The entire work is expected to retain the repeatedly announced title ‘The Expulsion.’

Although I began writing the Novel as early as 1924, it was interrupted by my other poetic and journalistic works. In the years 1925 to 1927, the project matured to its full extent, and from the beginning of 1930, I had to start the whole work once again. In 1928 my novel ‘Moni’ (the novel of a two-year-old child) was published in the ‘Berliner Tageblatt.’ At the same time, I offered the book to the publishing house Zsolnay in Vienna (in March 1928), and declared my readiness for a contractual bond for my planned work in progress, the Armenian novel, as a great portrayal of people. But Zsolnay refused.
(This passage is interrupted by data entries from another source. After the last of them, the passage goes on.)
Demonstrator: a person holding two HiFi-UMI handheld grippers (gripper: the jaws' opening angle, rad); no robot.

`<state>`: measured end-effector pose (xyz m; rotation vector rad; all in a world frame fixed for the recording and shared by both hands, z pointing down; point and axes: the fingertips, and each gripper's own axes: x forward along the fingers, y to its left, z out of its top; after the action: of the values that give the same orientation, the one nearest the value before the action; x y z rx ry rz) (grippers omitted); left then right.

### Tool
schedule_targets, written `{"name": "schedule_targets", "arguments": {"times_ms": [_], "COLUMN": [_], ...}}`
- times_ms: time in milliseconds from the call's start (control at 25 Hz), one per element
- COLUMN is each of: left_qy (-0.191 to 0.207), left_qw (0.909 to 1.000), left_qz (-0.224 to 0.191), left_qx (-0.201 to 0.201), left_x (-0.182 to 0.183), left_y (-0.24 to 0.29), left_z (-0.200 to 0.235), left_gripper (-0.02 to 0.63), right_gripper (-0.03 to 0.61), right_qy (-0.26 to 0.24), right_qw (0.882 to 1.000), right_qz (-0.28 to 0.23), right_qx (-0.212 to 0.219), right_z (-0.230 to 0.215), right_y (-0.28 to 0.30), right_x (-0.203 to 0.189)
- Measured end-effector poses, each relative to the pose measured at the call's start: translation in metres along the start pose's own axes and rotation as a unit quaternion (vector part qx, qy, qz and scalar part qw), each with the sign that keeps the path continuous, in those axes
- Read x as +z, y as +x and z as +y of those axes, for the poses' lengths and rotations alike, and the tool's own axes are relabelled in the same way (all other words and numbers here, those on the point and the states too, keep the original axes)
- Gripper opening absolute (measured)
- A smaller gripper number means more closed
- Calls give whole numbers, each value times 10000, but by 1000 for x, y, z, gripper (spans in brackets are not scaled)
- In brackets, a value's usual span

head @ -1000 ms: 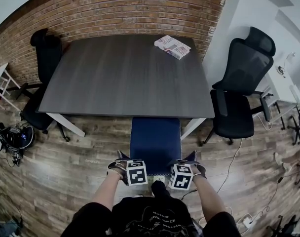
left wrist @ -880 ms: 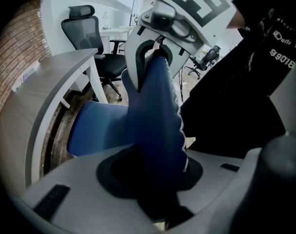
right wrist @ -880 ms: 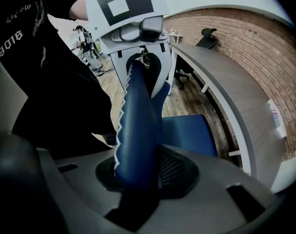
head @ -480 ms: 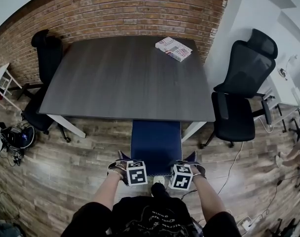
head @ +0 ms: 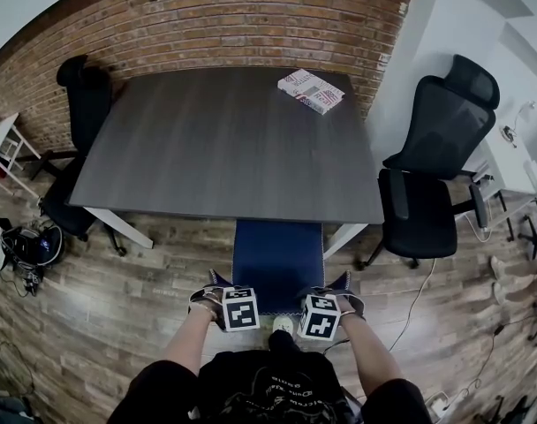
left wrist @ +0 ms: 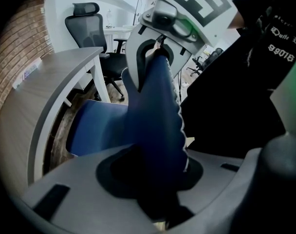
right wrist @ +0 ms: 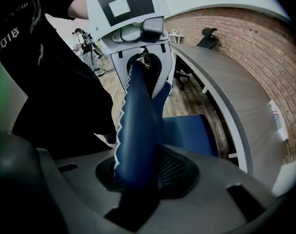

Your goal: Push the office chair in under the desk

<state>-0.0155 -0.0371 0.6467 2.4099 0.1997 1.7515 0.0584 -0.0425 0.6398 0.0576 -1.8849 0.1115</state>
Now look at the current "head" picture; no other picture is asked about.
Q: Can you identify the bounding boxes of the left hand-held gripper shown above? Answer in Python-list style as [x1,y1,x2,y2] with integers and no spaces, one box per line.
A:
[221,284,261,333]

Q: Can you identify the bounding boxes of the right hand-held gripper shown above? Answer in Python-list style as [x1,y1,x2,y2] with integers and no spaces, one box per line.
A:
[297,292,344,341]

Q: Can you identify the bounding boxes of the blue upholstered chair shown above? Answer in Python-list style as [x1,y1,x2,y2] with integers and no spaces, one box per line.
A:
[208,219,353,317]

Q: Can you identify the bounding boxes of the person's left forearm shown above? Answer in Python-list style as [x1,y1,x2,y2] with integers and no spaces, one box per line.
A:
[161,309,217,375]

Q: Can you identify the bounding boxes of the person's right hand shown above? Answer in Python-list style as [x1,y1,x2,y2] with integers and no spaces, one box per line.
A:
[337,292,368,321]

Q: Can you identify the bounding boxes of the person's left hand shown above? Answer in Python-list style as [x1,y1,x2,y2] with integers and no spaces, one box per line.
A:
[187,284,226,314]

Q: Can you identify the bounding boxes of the person's right shoe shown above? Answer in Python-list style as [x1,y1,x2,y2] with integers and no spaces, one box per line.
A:
[271,315,296,336]

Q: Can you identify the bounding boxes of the person's black printed shirt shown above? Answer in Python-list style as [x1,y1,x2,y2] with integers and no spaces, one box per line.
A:
[105,349,434,424]

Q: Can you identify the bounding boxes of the white power strip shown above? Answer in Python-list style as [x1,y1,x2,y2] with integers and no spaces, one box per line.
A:
[425,390,451,416]

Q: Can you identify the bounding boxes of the dark wood table white legs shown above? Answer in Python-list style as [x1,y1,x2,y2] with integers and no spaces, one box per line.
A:
[64,66,386,260]

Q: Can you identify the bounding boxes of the small black device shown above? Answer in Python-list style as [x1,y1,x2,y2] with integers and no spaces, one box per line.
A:
[20,274,42,298]

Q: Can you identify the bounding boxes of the black equipment bag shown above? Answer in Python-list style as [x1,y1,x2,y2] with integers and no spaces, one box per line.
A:
[0,223,65,278]

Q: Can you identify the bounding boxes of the striped cover book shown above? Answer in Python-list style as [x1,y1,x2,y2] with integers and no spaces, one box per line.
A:
[276,68,346,117]

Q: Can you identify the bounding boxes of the black mesh headrest office chair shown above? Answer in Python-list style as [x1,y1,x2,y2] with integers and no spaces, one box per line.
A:
[356,54,502,270]

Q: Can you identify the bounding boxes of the white desk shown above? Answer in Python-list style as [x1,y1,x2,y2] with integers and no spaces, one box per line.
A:
[466,121,537,223]

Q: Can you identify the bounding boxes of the white flat panel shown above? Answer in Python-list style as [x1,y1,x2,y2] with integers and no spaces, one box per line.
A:
[522,158,537,205]

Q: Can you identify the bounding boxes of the black high-back office chair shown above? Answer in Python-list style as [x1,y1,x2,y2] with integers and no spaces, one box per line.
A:
[38,54,128,256]

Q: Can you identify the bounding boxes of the long white cable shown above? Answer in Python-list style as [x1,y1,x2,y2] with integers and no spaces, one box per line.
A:
[385,209,494,352]

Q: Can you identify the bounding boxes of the black cable with adapter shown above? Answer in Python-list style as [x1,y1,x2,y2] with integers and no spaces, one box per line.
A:
[444,311,537,408]

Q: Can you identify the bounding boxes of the white shelf frame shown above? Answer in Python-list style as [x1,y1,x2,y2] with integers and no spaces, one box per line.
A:
[0,111,43,199]

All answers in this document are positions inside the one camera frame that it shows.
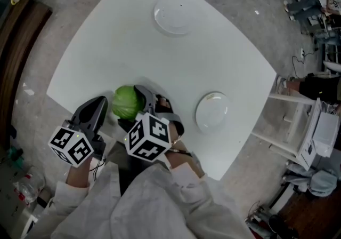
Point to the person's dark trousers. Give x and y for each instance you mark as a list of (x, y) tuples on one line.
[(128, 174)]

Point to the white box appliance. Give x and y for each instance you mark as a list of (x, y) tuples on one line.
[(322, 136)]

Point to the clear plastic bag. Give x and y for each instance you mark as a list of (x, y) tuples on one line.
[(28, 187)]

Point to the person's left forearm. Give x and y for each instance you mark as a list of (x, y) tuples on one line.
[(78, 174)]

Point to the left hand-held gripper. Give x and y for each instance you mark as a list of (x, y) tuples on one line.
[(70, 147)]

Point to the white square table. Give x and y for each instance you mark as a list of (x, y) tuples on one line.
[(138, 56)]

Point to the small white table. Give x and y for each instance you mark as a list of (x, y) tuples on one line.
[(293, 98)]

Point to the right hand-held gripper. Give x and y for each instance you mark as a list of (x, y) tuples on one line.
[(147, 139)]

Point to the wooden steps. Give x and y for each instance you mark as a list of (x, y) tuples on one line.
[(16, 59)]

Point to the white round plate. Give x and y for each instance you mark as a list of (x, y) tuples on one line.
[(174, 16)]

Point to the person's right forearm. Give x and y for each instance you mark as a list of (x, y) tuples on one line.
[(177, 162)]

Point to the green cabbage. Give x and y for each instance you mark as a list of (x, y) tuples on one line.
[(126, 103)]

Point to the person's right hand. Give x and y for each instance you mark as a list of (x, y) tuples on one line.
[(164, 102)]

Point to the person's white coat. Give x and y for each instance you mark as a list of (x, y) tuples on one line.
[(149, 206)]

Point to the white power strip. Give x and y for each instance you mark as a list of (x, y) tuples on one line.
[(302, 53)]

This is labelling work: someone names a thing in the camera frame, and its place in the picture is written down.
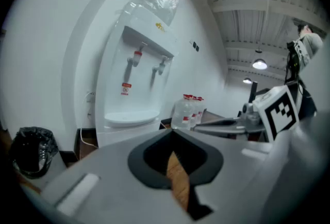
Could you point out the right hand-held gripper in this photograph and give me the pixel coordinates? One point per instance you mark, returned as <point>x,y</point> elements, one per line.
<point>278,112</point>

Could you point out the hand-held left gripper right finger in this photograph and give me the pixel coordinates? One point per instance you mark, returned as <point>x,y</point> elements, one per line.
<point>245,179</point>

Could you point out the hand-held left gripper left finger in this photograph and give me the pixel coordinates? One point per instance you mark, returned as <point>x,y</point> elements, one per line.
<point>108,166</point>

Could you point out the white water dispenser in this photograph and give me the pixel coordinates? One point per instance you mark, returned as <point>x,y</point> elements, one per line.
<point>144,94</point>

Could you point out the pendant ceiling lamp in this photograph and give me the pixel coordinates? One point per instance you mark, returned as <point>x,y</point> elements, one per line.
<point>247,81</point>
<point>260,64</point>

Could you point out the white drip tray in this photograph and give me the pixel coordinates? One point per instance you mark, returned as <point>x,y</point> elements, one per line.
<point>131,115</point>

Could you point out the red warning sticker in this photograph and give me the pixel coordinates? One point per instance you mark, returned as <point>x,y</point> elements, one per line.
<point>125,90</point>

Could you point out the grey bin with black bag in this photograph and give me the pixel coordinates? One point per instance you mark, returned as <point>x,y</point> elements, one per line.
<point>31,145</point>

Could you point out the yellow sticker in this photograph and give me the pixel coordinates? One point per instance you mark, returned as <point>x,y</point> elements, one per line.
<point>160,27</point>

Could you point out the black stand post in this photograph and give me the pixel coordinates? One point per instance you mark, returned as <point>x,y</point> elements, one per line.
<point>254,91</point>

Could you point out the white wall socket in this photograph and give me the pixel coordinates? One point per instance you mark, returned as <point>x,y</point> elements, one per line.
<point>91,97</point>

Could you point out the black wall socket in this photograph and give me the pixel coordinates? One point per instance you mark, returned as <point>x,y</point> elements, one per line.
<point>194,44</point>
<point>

I then signed a contract with the Deutsche Verlags-Anstalt in Stuttgart (in the spring of 1928), for my multi-volume novel on the Armenian deportation, and at that time I received a considerable advance.

The great economic hardship, the pressure to feed a family and the not quite satisfactory sales of my other books, slowed down my work. Driven by financial obligations, I had to accept extensive journalistic work, again and again, which required long trips to foreign countries. In 1930, Thomas Mann applied on my behalf to the Prussian Academy of the Arts (Section of Poetry), referring to my work. At his instigation, I submitted to the Academy a more detailed plan of my great Armenian novel. I enumerated the various stations of the above listed individual volumes. Fortunately, the academy gave me considerable support for this work. But unfortunately, all of these sums were not enough to allow me to labor on the huge work with peace of mind.”